Tales son quienes, animados por el éxito de la averiguación
de que los grandes cuerpos de este sistema ejercen atracción entre sí
y sobre sus partes sensibles, se figuran que cualquier cuerpo es
atraído por otro en virtud de la fuerza misma de la materia; como si
lo semejante se alegrara de los semejante y lo sintiera también a
distancia; como si Dios, con un milagro que se diría perpetuo,
procurara que se deseen mutuamente dichos cuerpos igual que si se
sintieran. Sea como fuere, el caso es que éstos no pueden reducir la
atracción a un impulso o a razón explicables (como hiciera ya Platón
en el Timeo) ni quieren que se pueda. Indicios de esta sentencia se
presentan en Roberval, en su Aristarco, elegantemente resumidas de
Descartes en cierta epístola a Mersenne, aunque tal vez Roberval no
excluyera las causas mecánicas. Asombro produce que haya hoy
quienes esperen convencer al mundo de doctrina tan ajena a la razón
en medio de toda la luz de este siglo. John Locke, en la primera
edición del Ensayos sobre el entendimiento humano afirmó como es
debido (e insignes varones de la nación inglesa como Hobbes y
Boyle y muchos otros que los siguieron habían establecido el
mecanismo físico) que ningún cuerpo se mueve sino por impulso de
otro cuerpo que lo toca. Pero luego, por seguir la autoridad de sus
amigos más que su propio juicio, retractó su sentencia y no sé qué
maravillas creyó que pudieran yacer en la esencia de la materia, cosa
que es igual que si alguien opinara yacer cualidades ocultas en el
número, en el tiempo, en el espacio, en el movimiento tomados por
sí mismos, es decir: es igual que si alguien buscara dificultades
donde no las hay y quisieran oscurecer violentamente lo claro.

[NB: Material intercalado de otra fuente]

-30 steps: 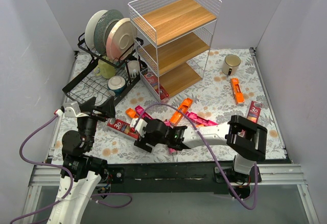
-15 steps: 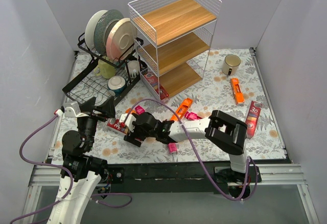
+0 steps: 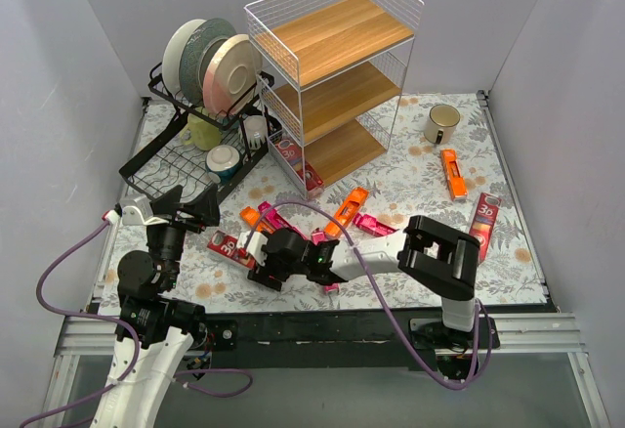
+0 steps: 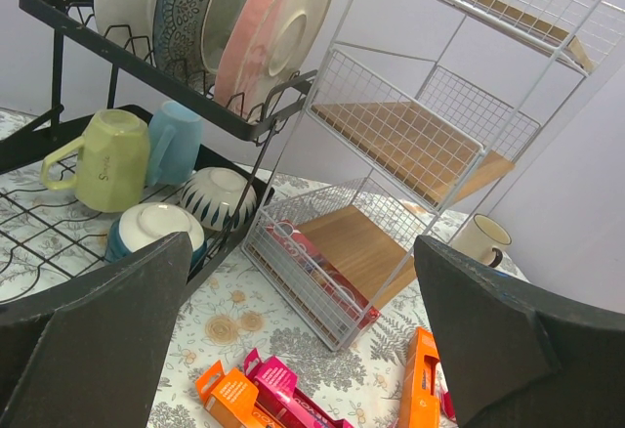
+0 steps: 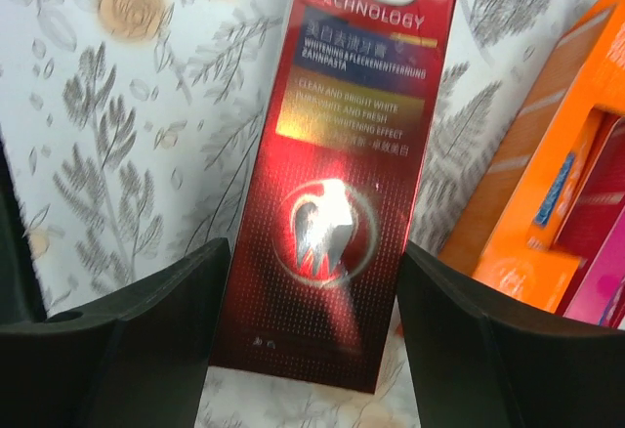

Bellamente refutó estas cosas antaño Robert Boyle, habiendo
condenado la fibra de Francisco Lino y Thomas White, que
conectaría la materia, suponiendo por cierto algo imaginario e
inexplicable que haría la conexión en la fibra misma pero que sería
corpóreo y más inteligible (dado que se daría en lo contiguo) que la
fuerza nueva e incorpórea que, sin medio o instrumento alguno,
operaría por atracción a la distancia que sea, cosa tan temeraria que
apenas podría encontrarse en la naturaleza algo que lo fuera más. Y
creen éstos haber dicho algo extraordinario. Vayan ahora y hagan
responsables a las influencias astrales que se esparcen en un instante
por medio de la luz, de las que antaño se servían los escolásticos
como de un instrumento intentando hacer más inteligibles las
operaciones a distancias. ¿Qué dirían hoy Descartes y Boyle si
volvieran, con que refutaciones se opondrían a la nueva quimera?